Quando tornò in Reparto, si cambiò e si lavò per andare in Ginecologia.

Prese in mano il cellulare e vide il messaggio di sua madre che le chiedeva come era andata la notte. La sera prima si erano sentite e le aveva raccontato che non stava bene. Mentì rispondendo: “Bene”. Di tutto aveva voglia tranne che di sentirsi dire: “E ora come farai?” oppure “Io te lo avevo detto”. Si accarezzò la pancia, pensando all’esserino microscopico che c’era dentro: l’immagine di Teresa le si riaffacciò alla mente, stringendole il cuore di pena e di paura, ma al tempo stesso avvertì una sensazione che non aveva mai provato prima, un’energia positiva che la sorprese.

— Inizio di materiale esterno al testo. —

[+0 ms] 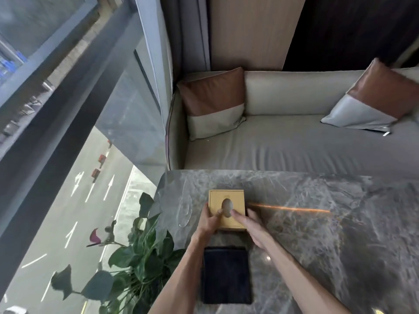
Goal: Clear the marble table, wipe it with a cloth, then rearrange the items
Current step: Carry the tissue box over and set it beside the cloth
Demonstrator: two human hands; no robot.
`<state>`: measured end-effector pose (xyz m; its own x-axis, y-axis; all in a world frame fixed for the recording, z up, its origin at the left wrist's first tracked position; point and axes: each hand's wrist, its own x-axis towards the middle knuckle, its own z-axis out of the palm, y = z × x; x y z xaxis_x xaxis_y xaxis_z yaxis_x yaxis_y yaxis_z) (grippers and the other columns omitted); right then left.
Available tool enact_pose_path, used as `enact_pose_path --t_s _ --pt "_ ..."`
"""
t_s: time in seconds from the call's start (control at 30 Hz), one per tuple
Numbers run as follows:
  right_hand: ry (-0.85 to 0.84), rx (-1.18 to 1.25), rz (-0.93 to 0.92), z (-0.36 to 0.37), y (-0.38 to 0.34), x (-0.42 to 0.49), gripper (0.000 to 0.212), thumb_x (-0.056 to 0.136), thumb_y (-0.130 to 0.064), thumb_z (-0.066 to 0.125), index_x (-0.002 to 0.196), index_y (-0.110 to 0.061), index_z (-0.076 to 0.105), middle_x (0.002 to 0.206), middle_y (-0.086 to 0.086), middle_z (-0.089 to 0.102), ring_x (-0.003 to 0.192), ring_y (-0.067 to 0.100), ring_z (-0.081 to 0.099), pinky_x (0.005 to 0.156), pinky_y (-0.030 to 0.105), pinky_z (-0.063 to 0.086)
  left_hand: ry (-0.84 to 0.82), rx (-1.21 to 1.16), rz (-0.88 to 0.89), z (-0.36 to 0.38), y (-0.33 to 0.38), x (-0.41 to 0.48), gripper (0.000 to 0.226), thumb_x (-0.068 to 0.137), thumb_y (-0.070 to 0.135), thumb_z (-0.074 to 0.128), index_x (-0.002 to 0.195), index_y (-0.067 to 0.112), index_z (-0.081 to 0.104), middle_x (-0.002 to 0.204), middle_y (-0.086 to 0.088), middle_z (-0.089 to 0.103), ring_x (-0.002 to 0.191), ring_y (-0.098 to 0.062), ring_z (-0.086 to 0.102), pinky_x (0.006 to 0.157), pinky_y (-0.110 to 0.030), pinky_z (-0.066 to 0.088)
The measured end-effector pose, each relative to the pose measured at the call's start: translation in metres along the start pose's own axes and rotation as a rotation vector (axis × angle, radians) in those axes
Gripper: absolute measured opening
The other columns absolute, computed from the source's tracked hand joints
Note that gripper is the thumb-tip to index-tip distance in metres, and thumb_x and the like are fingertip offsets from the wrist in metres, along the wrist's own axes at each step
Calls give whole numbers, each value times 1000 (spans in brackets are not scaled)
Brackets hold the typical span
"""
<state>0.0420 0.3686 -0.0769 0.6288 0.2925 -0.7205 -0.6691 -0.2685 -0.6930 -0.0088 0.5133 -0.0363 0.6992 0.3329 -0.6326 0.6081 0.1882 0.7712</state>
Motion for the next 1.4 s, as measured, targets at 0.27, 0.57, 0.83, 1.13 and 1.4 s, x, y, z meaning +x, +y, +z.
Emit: enact_pose_path --t_s 0.27,0.57,0.83,1.13,1.4 --pt "66 -92 22 2 32 33 103 49 -80 77 132 -25 54 129 -5 64 123 16 57 108 43 43 45 111 35 -4 -39 31 81 70 53 64 137 15 41 129 -7 59 117 -23 59 101 -48 48" --pt "72 -104 47 -5 49 54 121 48 -88 70 144 -22 41 144 -2 54 131 16 51 112 43 40 35 162 56 -6 -32 28 71 77 44 60 138 14 39 130 -9 58 117 -23 59 102 -48 47" --pt "76 -79 71 7 4 14 131 53 -81 71 153 -16 19 158 4 31 144 21 32 118 49 28 17 196 41 -8 -25 30 60 86 40 61 138 17 39 129 -8 59 114 -25 60 99 -49 49" --pt "58 -108 38 4 2 12 121 51 -86 69 146 -17 39 147 0 49 135 18 45 113 45 37 -2 155 45 -9 -34 36 70 76 50 59 136 20 40 129 -6 59 115 -24 59 101 -51 47" --pt "60 -127 49 8 -12 -6 85 74 -65 71 137 -14 48 137 1 56 134 22 46 110 36 36 -1 95 49 -7 -33 31 76 72 45 62 137 15 37 130 -10 56 117 -26 57 102 -50 47"
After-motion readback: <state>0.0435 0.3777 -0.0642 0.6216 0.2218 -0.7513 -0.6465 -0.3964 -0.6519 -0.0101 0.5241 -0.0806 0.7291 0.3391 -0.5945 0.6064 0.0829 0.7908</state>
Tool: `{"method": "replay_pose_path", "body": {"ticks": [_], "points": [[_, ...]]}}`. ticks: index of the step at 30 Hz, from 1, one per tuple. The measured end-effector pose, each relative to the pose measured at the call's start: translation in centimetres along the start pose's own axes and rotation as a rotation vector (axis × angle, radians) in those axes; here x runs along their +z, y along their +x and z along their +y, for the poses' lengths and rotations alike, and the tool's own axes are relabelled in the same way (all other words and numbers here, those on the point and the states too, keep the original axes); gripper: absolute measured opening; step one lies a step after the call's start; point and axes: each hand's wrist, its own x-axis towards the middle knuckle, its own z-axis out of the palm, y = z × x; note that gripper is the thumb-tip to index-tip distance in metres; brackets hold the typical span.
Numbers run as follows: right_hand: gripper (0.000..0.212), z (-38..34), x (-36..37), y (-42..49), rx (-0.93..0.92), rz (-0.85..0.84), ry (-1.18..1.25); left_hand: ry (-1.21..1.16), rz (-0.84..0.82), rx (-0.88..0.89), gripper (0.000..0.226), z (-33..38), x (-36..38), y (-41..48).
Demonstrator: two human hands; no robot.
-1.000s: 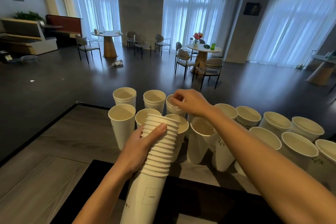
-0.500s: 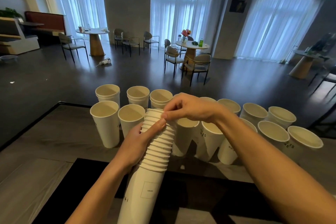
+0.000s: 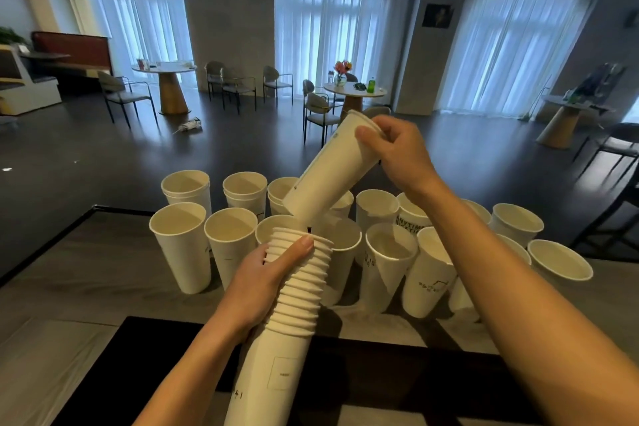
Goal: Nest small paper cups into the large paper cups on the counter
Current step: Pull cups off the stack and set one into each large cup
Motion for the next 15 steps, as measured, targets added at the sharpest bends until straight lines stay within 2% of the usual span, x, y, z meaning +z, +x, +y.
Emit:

Si diresse verso l’uscita ed era arrivata in fondo al corridoio quando vide davanti a sé un ragazzo basso, minuto, con un viso d’angelo e due occhiaie che gli arrivavano fino ai piedi: si vedeva che non aveva passato una bella notte nemmeno lui. Prima che Filippo le dicesse qualcosa, Anna si avvicinò a lui e si fece abbracciare.